Preferred anionic surfactants include soap, alkyl ether sulfate and sulfonates, alkyl sulfates and sulfonates, alkylbenzene sulfonates, alkyl and dialkyl sulfosuccinates, C8-C20 acyl isethionates, acyl glutamates, C8-C20 alkyl ether phosphates and combinations thereof.

Fragrances may be used in the composition of this invention. Illustrative non- limiting examples of the types of fragrance that may be used include those comprising terpenes and terpene derivatives like those described in Bauer, K., et al., Common Fragrance and Flavor Materials, VCH Publishers (1990). Illustrative yet non-limiting examples of the types of fragrances that may be used in this invention include myrcene, dihydromyrenol, citral, tagetone, cis-geranic acid, citronellic acid, mixtures thereof or the like. Preferably, the amount of fragrance employed in the composition of this invention is in the range from about 0.000001 % to about 10 %, more preferably about 0.00001 % to about 5 %, most preferably about 0.0001 % to about 2 % by weight of the compound and including all ranges subsumed therein.

Various types of optional additional active ingredients may be used in the compositions of the present invention. Actives are defined as skin benefit agents other than emollients and other than ingredients that merely improve the physical characteristics of the composition. Although not limited to this category, general examples include talcs and silicas, as well as alpha-hydroxy acids, beta-hydroxy acids, zinc salts, and sunscreens. Beta-hydroxy acids include salicylic acid, for example. Zinc pyrithione is an example of the zinc salts useful in the composition of the present invention.
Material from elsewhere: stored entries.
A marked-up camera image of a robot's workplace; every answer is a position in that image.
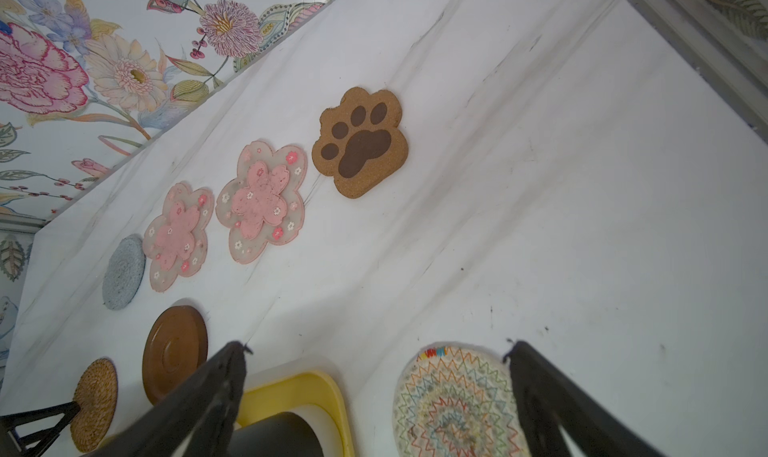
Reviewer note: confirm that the cork paw print coaster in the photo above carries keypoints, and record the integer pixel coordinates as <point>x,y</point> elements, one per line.
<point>360,143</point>

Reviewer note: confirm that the woven rattan round coaster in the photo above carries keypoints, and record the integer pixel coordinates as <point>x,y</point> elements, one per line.
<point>96,395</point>

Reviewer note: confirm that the grey round coaster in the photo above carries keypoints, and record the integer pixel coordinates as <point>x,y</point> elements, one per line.
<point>124,273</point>

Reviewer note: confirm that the pink flower coaster right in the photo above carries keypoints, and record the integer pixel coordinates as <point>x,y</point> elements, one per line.
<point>262,205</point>

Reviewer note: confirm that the black mug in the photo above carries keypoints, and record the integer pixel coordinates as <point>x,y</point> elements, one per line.
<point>282,435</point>

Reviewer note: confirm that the colourful woven round coaster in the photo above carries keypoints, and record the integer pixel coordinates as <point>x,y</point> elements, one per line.
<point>455,400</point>

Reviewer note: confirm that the yellow tray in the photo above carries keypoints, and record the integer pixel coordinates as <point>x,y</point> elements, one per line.
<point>314,396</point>

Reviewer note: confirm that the brown wooden round coaster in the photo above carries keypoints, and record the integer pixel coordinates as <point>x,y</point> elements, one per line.
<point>176,346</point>

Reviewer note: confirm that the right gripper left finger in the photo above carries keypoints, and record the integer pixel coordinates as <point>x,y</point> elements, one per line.
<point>197,418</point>

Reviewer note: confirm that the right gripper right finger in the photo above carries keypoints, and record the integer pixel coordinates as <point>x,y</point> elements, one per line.
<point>549,405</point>

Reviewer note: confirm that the pink flower coaster left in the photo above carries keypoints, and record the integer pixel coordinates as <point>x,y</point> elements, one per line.
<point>176,241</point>

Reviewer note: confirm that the pink flower coaster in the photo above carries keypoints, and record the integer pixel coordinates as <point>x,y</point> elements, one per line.
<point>262,205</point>
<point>176,241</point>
Sunscreens include those materials commonly employed to block ultra-violet radiation. Illustrative compounds are the derivatives of para-am inobenzoic acid (PABA), cinnamate and salicylate. For example, avobenzophenone (Parsol 1789®) octyl methoxycinnamate and 2-hydroxy-4-methoxy benzophenone (also known as oxybenzone) can be used. Octyl methoxycinnamate and 2-hydroxy-4- methoxy benzophenone are commercially available under the trade marks, Parsol MCX™ and Benzophenone-3™, respectively. The exact amount of sunscreen employed in the compositions can vary depending upon the degree of protection desired from the sun's ultra-violet radiation. Additives that reflect or scatter the suns rays may also be employed. These additives include oxides like zinc oxide and titanium dioxide.
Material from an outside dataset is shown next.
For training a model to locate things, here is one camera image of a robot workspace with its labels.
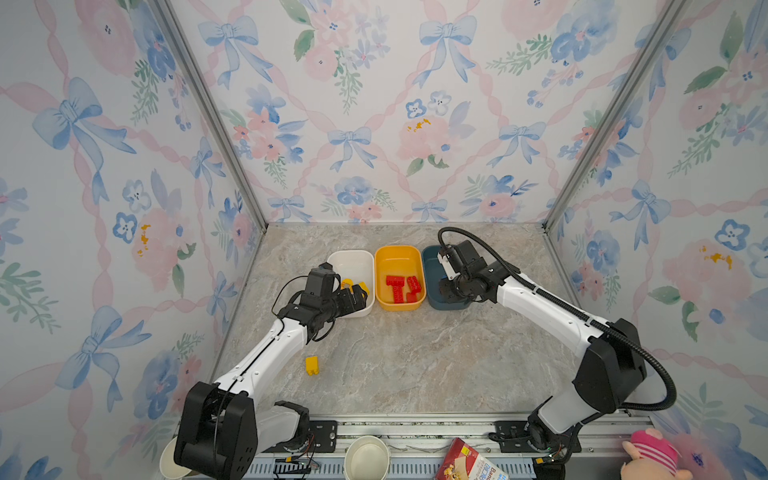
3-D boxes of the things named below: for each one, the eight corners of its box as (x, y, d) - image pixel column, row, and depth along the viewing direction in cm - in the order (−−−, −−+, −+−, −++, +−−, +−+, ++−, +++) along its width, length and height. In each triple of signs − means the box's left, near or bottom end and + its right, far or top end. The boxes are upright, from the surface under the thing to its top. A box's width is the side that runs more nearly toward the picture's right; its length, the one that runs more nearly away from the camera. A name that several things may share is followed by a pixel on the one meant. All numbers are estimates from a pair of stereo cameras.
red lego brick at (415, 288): (407, 303, 100) (408, 298, 97) (406, 282, 106) (407, 276, 103) (421, 303, 100) (422, 298, 97) (419, 282, 106) (420, 276, 103)
Many compositions, especially those containing water, should be protected against the growth of potentially harmful microorganisms. Anti-microbial compounds, such as triclosan, and preservatives are, therefore, typically necessary. Suitable preservatives include alkyl esters of p-hydroxybenzoic acid, hydantoin derivatives, propionate salts, and a variety of quaternary ammonium compounds. Particularly preferred preservatives of this invention are methyl paraben, propyl paraben, phenoxyethanol and benzyl alcohol. Preservatives will usually be employed in amounts ranging from about 0.1 % to 2% by weight of the composition.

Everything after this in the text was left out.